PROBLEM TO WORK ON> Could the lines from the start of the data through the line with "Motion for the" be set down exactly, with no pictures among them?

COLLECTED DATA>
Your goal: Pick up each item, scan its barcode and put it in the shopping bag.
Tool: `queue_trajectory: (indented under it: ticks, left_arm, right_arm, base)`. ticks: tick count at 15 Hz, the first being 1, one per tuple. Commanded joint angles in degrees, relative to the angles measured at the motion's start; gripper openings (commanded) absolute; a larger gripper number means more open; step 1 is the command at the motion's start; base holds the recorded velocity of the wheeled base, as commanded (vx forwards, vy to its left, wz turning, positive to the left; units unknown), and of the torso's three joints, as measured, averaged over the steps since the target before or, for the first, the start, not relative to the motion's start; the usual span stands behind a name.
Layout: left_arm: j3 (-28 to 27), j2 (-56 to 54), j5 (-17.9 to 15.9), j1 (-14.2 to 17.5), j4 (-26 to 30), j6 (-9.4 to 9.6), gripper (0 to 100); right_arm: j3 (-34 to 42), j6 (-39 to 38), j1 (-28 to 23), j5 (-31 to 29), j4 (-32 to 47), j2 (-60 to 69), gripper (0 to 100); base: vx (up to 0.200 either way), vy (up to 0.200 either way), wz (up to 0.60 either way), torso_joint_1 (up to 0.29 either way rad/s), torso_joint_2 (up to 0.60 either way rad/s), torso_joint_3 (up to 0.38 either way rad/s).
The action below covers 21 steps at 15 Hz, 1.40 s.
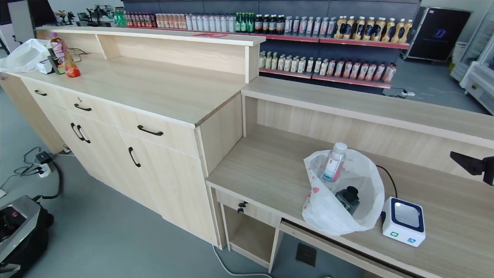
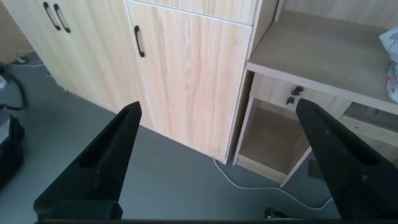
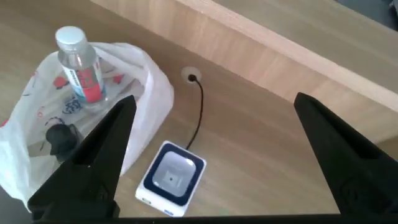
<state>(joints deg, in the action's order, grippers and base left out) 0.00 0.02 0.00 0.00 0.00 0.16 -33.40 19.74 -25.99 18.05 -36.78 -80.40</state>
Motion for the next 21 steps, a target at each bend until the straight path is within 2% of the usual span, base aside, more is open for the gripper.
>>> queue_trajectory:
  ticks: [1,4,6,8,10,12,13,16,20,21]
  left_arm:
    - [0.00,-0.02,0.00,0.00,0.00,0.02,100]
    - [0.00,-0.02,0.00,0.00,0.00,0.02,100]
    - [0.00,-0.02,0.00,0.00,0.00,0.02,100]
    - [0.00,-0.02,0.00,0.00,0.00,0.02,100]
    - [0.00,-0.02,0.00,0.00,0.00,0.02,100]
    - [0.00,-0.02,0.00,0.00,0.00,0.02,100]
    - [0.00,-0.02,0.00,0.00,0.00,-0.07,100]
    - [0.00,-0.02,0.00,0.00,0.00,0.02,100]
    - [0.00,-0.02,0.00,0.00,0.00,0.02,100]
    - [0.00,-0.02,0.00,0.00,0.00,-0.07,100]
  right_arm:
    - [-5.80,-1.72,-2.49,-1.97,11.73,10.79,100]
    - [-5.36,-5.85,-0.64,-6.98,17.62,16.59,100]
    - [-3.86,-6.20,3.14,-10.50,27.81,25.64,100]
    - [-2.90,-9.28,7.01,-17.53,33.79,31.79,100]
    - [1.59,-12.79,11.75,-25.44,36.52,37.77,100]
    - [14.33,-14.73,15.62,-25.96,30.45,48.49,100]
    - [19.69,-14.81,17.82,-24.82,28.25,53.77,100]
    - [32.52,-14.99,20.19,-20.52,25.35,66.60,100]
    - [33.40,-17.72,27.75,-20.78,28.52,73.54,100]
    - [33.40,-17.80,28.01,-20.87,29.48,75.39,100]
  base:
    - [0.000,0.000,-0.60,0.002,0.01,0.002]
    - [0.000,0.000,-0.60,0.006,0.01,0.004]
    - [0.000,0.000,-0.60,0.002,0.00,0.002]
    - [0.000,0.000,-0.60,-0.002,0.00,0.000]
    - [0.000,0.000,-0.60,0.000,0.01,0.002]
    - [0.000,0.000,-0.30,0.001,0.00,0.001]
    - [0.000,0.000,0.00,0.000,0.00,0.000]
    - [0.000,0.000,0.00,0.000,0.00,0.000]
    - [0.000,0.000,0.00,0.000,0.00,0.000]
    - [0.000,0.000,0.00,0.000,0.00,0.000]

FINISHED EXERCISE>
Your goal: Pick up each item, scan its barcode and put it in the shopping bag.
Tool: `queue_trajectory: (indented under it: ticks, left_arm, right_arm, base)`. ticks: tick count at 15 Hz, the first being 1, one per tuple. Commanded joint angles in degrees, relative to the angles measured at the motion's start; gripper openings (commanded) absolute; a larger gripper number means more open; step 1 is the command at the motion's start; base holds the recorded velocity of the wheeled base, as commanded (vx forwards, vy to its left, wz turning, positive to the left; units unknown), and of the torso's three joints, as measured, averaged over the steps since the target before or, for the first, the start, not relative to the motion's start; the usual span stands behind a name.
Layout: left_arm: j3 (-28 to 27), j2 (-56 to 54), j5 (-17.9 to 15.9), j1 (-14.2 to 17.5), j4 (-26 to 30), j6 (-9.4 to 9.6), gripper (0 to 100); right_arm: j3 (-34 to 42), j6 (-39 to 38), j1 (-28 to 23), j5 (-31 to 29), j4 (-32 to 47), j2 (-60 to 69), gripper (0 to 100); base: vx (up to 0.200 either way), vy (up to 0.200 either way), wz (up to 0.60 either way), torso_joint_1 (up to 0.29 either way rad/s), torso_joint_2 (up to 0.60 either way rad/s), torso_joint_3 (up to 0.38 either way rad/s).
The action below covers 21 steps at 15 Hz, 1.40 s.
<state>(joints deg, in the action's order, grippers and base left out) 0.00 0.02 0.00 0.00 0.00 0.16 -33.40 19.74 -25.99 18.05 -36.78 -80.40</state>
Motion for the next 21 steps, a target at each bend until the straight path is within 2% of the usual span, base aside, more is open for the gripper.

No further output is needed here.